3.1. Identification of PD Patients Treated with SGLT2is

The study identified a total of 19,871 adult PD patients, of which 2.1% (n = 412) initiated SGLT2i therapy within three months after starting PD. The remaining 19,459 patients served as the non-users control group (Figure 1). The median follow-up time (±IQR) was 1.84 (±1.9) years for SGLT2i users and 2.65 (±3.10) years for non-users, respectively. Before PSM, users of SGLT2is were older, compared to non-users (58.7 ± 12.7 years vs. 46.7 ± 19.3 years) and more often male. Furthermore, SGLT2i users exhibited a higher burden of cardiovascular and metabolic risk factors. In parallel to the comorbidities, the medication differed between the groups with higher use of insulin, beta blockers, diuretics and lipid-lowering drugs in the SGLT2i user group (Table 1). Peritonitis rate for users was 2.43% and 1.64% for non-users. We analyzed cohorts before PSM, observing survival rates of 46.39% and 75.15% and MACE rates of 71.5% and 23.6% for SGLT2i users and SGLT2i non-users, respectively. For main analysis, PSM was performed and led to a cohort of 367 patients in each study arm (Table 1, Figure S1). Patients with events prior to the follow-up initiation time were excluded from outcome analyses; therefore, the number of patients for analysis varied between outcomes.

3.2. SGLT2is Showed No Significant Association with Mortality and Cardiovascular Events

A total of 274 all-cause mortality events occurred in the matched cohorts, corresponding to a confidence interval width of 0.53. Based on the Schoenfeld approximation, this number of events provides approximately 80% power to detect hazard ratios ≤ 0.71 or ≥1.40. During the follow up, 127 of 366 users (34.7%) and 147 of 364 non-users (40.4%) reached the primary outcome all-cause mortality. In Kaplan–Meier analyses, the estimated 5-year survival probability was 47.1% for SGLT2i users and 44.4% for non-users. SGLT2i use had no significant effect on all-cause mortality (HR 1.08, 95% CI 0.85–1.38; p = 0.53; Figure 2 and Figure 3). Similarly, 5-year MACE did not differ significantly (HR 1.39, 95% CI 0.99–1.94; p = 0.06). A total of 45.3% for SGLT2i users and 39.9% for non-users reached the secondary outcome. There was no significant effect for individual MACE components (Figure 3). Furthermore, subgroup analyses for 3- and 5-year follow-up showed no significant survival or cardiovascular differences for subgroups with comorbid HF, CKD, or T2DM (Tables S4–S6, Figures S4–S6).

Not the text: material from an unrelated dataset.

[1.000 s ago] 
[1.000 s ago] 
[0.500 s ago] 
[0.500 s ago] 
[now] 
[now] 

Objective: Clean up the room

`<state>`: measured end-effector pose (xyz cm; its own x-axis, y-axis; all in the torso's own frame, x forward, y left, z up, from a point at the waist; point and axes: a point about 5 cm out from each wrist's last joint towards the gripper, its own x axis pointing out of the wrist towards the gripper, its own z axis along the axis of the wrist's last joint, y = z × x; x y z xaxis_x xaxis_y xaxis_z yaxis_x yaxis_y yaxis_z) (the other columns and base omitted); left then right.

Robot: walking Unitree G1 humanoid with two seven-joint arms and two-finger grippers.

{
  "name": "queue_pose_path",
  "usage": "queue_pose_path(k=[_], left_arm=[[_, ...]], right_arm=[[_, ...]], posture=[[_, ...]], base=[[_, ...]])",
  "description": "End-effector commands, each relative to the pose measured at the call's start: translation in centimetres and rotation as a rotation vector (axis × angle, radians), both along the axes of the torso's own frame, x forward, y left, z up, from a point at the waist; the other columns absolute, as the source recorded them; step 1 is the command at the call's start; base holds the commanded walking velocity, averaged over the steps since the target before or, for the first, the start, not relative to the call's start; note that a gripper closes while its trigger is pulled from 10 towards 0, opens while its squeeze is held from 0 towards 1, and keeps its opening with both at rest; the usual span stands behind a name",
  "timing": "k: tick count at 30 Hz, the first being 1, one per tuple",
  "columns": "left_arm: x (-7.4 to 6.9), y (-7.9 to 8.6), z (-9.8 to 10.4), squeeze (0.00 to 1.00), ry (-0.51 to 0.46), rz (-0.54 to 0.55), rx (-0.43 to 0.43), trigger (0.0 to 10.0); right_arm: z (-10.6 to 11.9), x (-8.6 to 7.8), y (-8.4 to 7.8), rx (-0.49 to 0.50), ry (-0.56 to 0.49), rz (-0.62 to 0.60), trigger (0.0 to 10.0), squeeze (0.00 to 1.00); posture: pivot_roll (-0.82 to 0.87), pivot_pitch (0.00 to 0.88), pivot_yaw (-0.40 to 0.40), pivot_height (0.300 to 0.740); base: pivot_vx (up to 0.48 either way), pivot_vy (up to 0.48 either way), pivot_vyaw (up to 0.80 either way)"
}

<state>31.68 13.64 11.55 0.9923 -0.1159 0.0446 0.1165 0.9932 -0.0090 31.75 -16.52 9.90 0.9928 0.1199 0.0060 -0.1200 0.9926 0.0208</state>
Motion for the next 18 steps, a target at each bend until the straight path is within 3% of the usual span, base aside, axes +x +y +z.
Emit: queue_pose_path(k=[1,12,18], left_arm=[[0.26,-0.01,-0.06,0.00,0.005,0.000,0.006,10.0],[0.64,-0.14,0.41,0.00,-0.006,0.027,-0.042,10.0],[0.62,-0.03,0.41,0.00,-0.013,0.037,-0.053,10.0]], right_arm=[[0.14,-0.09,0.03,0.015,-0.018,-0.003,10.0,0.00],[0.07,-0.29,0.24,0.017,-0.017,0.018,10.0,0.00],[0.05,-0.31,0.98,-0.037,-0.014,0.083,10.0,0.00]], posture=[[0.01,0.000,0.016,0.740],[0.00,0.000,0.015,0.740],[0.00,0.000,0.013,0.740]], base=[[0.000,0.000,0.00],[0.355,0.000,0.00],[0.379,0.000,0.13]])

3.3. SGLT2is Showed No Increase in Complications in PD Patients

We further assessed renal, metabolic or infectious complications of SGLT2is. Dehydration, metabolic disturbances like ketoacidosis or hypoglycemia and thrombosis showed no significant difference between cohorts. Rates of urinary tract infections were significantly less frequent in the SGLT2i group (Figure S2). Specific PD complications such as peritonitis or catheter problems were not increased with <10 events per group within the follow-up period (exact number censored due to low outcome number).
For transition to HD, we analyzed first instances of HD with 33 of 362 (9.1%) SGLT2i users compared with 52 of 367 (14.4%) patients in the non-user group (Figure S3). This difference did not reach statistical significance (HR 0.70, 95% CI 0.45–1.08; p = 0.10).

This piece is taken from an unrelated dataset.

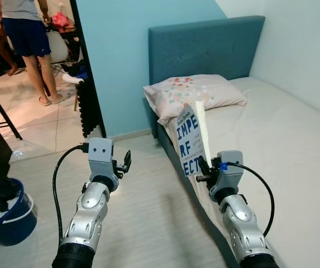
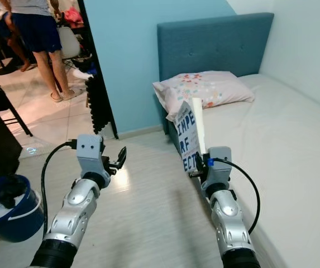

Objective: Clean up the room

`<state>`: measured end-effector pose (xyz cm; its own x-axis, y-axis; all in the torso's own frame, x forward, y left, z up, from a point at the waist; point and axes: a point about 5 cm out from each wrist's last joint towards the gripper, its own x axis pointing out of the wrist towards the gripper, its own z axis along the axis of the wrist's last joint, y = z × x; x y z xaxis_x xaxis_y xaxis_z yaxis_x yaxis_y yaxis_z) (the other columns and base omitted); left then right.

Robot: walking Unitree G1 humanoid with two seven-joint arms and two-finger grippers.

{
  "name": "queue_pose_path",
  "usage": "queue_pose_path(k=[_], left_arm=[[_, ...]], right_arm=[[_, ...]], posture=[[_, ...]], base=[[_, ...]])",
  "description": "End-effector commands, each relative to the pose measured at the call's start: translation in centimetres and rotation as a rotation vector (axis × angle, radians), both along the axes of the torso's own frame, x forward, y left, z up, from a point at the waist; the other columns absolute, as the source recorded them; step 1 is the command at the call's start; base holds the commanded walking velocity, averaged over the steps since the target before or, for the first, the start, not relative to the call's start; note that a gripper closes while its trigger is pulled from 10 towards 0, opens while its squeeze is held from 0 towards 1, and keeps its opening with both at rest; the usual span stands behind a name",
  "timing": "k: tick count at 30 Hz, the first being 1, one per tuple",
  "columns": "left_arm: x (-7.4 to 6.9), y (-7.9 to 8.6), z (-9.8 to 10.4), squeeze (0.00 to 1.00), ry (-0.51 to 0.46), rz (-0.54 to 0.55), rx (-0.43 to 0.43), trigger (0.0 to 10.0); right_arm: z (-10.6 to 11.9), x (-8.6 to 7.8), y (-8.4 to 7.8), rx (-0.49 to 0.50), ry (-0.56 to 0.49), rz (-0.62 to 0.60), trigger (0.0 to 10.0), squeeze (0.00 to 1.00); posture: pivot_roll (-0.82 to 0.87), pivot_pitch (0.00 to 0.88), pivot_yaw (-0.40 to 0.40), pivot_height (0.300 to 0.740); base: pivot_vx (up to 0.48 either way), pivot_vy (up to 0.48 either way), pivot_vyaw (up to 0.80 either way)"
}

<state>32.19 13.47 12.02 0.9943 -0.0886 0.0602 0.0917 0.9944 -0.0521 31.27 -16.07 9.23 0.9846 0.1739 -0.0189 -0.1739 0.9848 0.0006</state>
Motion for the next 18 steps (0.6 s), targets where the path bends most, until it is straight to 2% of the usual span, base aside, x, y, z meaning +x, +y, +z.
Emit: queue_pose_path(k=[1,5,18], left_arm=[[0.11,0.14,-0.06,0.00,-0.001,0.012,-0.008,10.0],[0.06,0.17,-0.07,0.00,-0.003,0.017,-0.012,10.0],[0.00,0.46,-0.15,0.00,-0.001,0.027,-0.002,10.0]], right_arm=[[0.72,0.17,0.53,-0.012,-0.036,0.029,10.0,0.00],[0.71,0.20,0.96,-0.023,-0.037,0.056,10.0,0.00],[0.58,0.17,1.23,-0.006,-0.027,0.077,10.0,0.00]], posture=[[0.00,0.000,0.013,0.740],[0.00,0.000,0.011,0.740],[0.01,0.000,0.007,0.740]], base=[[0.375,0.000,0.80],[0.372,0.000,0.80],[0.366,0.000,0.00]])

3.4. Sensitivity Analysis Confirmed the Robustness of Findings

To reevaluate our findings, we performed analyses with different follow-up durations of 1, 3 and 5 years after the index event. All-cause mortality and MACE remained consistent across cohorts (Figure 3). To address potential immortal time bias, landmark analyses were conducted and showed consistent results for 5-year all-cause mortality and MACE (Table S7). Additionally, we recalculated our analysis for long-term SGLT2i users: The HRs were 0.814 (95% CI: 0.594–1.115, p = 0.1983) for 5-year all-cause mortality and 1.184 (95% CI: 0.778–1.802, p = 0.4289) for MACE. For transition to HD, SGLT2i use showed significant reduction with an HR of 0.328 (95% CI: 0.161–0.668, p = 0.0013). Exact event numbers for the transition to HD analyses were not publicly available due to censoring (n ≤ 10) (Table S8). When initiating follow-up after 30 days of the index event, we no longer observed significant association with an HR of 0.629 (95% CI: 0.288–1.375, p = 0.2413). Regarding continuation of SGLT2is during PD initiation, we did not observe significant association for 5-year mortality, MACE or HD (Table S9).

4. Discussion

SGLT2is have shown a broad range of beneficial effects including a reduction in all-cause mortality and MACE in vulnerable patient cohorts including T2DM, CKD and HF patients [1]. Our study provides evidence that these effects are not conserved in PD patients.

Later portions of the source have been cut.